Jonathan Michael Gomes Selman1, Nikita N. Demir2, Andreas Paepcke2 and Peter Wrege3, (1)Stanford University, (2)Computer Science, Stanford, Stanford, CA, (3)Cornell Lab of Ornithology, Cornell, Ithaca, NY
Background/Question/Methods

Poaching, illegal logging, and other human activities present great threats to wildlife, demanding increased conservation and monitoring efforts. For species that inhabit vast territories or remote areas, monitoring presents a great challenge. One promising solution is Passive Acoustic Monitoring, which involves placing autonomous recording devices within a habitat to passively record the vocalizations of species. We focus on the African Elephant whose population decreased by 60% over the last century. The Cornell Lab of Ornithology has collected extensive acoustic data with the goal of better understanding population distributions, behaviors, and threats to survival. The data comprise continuous 24 hour logs, resulting in a massive amount of audio, in which elephant calls are intermixed with many other events. Volunteers have identified elephant rumbles in a small subset of data but manually sifting through the entire trove is infeasible. Can we effectively automate elephant call detection?
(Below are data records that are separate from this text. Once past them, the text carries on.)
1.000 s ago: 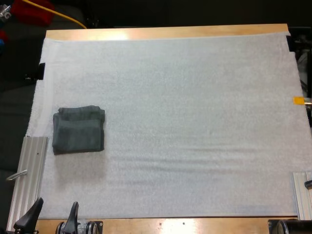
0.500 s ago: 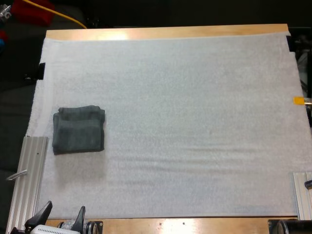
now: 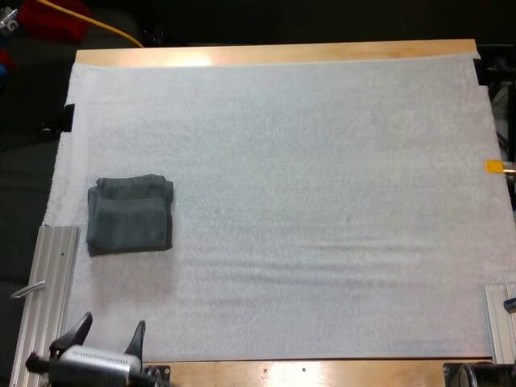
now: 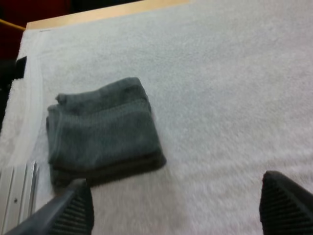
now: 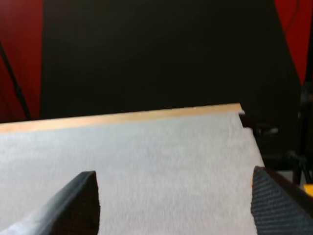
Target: Pick towel from pile, fold and stack
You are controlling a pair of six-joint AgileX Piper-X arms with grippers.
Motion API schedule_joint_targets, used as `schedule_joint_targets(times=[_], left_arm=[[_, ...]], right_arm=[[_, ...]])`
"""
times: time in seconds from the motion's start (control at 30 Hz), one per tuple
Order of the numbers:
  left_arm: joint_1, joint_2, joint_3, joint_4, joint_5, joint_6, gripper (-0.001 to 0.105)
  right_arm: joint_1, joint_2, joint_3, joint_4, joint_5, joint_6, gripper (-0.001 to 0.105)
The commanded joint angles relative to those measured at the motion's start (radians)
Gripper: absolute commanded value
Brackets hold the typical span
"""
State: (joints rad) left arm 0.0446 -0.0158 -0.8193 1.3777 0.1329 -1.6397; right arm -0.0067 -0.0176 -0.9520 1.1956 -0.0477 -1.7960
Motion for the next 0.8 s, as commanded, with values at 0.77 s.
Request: schedule_joint_targets(times=[0.77], left_arm=[[-0.003,-0.135,0.291,-0.334,-0.002,0.0,0.068]], right_arm=[[-0.002,-0.036,0.377,-0.194,0.007,-0.002,0.064]])
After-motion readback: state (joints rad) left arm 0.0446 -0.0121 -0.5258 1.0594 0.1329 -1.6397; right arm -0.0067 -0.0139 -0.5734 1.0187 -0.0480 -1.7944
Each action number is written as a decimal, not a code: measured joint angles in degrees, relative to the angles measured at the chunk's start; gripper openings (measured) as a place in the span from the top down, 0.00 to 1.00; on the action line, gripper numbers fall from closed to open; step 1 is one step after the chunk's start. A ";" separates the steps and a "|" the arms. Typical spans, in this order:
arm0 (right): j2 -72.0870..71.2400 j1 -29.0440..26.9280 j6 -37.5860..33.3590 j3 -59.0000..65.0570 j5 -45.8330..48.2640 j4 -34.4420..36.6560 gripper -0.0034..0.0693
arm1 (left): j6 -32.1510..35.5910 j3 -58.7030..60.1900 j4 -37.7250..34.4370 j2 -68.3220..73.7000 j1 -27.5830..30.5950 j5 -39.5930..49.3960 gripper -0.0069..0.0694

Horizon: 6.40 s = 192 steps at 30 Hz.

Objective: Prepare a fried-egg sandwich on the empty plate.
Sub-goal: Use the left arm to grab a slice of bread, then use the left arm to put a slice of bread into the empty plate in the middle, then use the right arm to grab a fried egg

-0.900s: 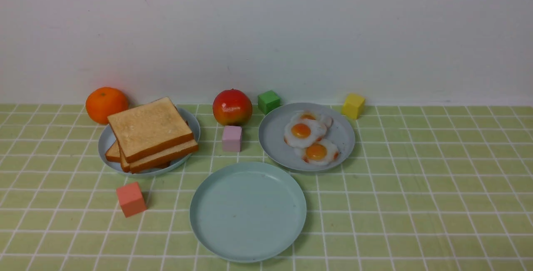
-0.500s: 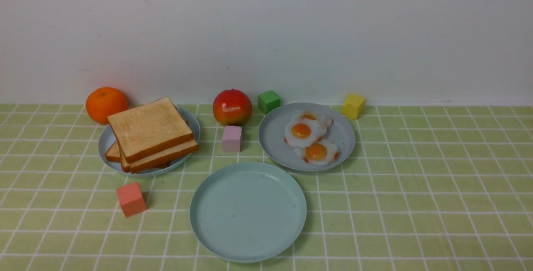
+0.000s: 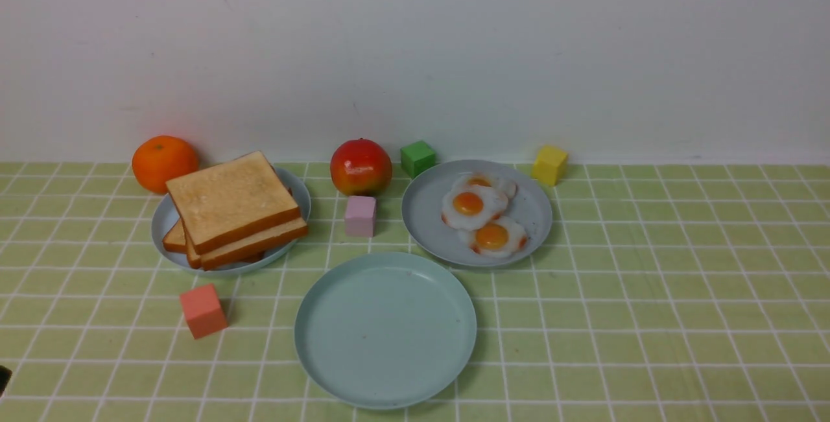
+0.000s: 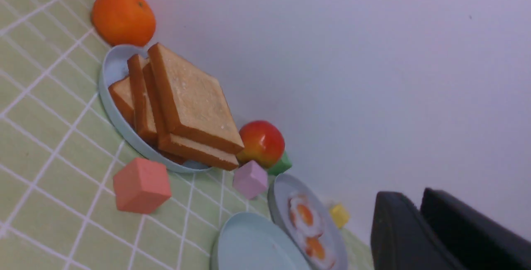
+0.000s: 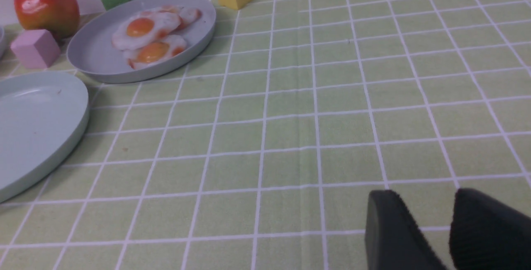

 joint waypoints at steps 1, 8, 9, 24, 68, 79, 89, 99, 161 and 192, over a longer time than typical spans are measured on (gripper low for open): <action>0.00 0.00 0.00 0.00 0.00 0.00 0.62 | 2.55 -2.86 0.76 1.99 0.00 2.84 0.87; 0.00 0.00 0.00 0.00 0.00 0.00 0.62 | 17.03 -21.30 5.10 19.64 -7.58 24.07 0.93; 0.00 0.00 0.00 0.00 -0.25 -0.06 0.62 | 17.52 -23.96 6.11 22.21 -8.81 27.32 0.93; 0.00 0.00 8.68 0.00 -19.91 20.73 0.62 | 21.83 -35.08 10.71 49.30 -15.49 31.62 0.93; 33.27 23.31 -13.68 -60.38 38.67 4.84 0.94 | 56.38 -77.11 26.73 107.63 -7.70 29.03 0.37; 33.27 23.31 -13.68 -60.38 39.84 4.89 0.93 | 56.46 -77.30 33.15 113.19 -7.70 26.09 0.30; 33.27 23.31 -13.68 -60.38 41.35 5.77 0.92 | 56.46 -77.56 34.12 113.59 -7.75 25.77 0.56; 33.27 23.31 -13.68 -60.38 41.40 5.95 0.91 | 56.23 -77.67 35.12 111.64 -9.30 27.71 0.76; 47.95 23.31 -1.11 -60.40 41.90 4.97 0.64 | 22.99 -52.08 25.40 59.83 -38.66 20.31 0.93; 128.92 7.74 -8.36 -103.29 25.17 34.90 0.49 | 21.30 -20.21 18.90 27.40 -38.66 -4.17 0.93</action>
We employ state of the art deep neural network learning and signal processing techniques to automate the identification of elephant calls. In addressing this problem, we also explore new methods for tackling heavy data imbalance in the number of audio examples containing elephant calls as opposed to unrelated events, a challenge prevalent in passive acoustic monitoring.

Results/Conclusions

Our proposed convolutional bidirectional long short-term memory (LSTM) recurrent neural network (RNN) model improves on the state of the art for detecting elephant calls. Specifically, our model cuts down on the amount of data that human annotators need to inspect by 98%. This is achieved with a recall of 96% and a precision of 21%. While this corresponds to about 80% being false positives, this is extremely useful to conservationists resulting in a significant reduction in expensive and time-intensive human labelling.

To further improve our results and cut on the amount of human supervision for false positive elimination, we look primarily to tackle issues in large scale data imbalance. We employ a digital signal preprocessing approach to eliminate background noise, simplifying the learning task for our model. Additionally, we explore two methods for addressing the massive data imbalance. On one hand we consider the use of an adapted loss function that dynamically weighs training examples that challenge the classifier. On the other hand we propose a novel two stage approach that judiciously highlights challenging negative samples for learning, while maintaining a balanced training regime not to bias classification results. Overall our approach significantly improves the automation of elephant call detection.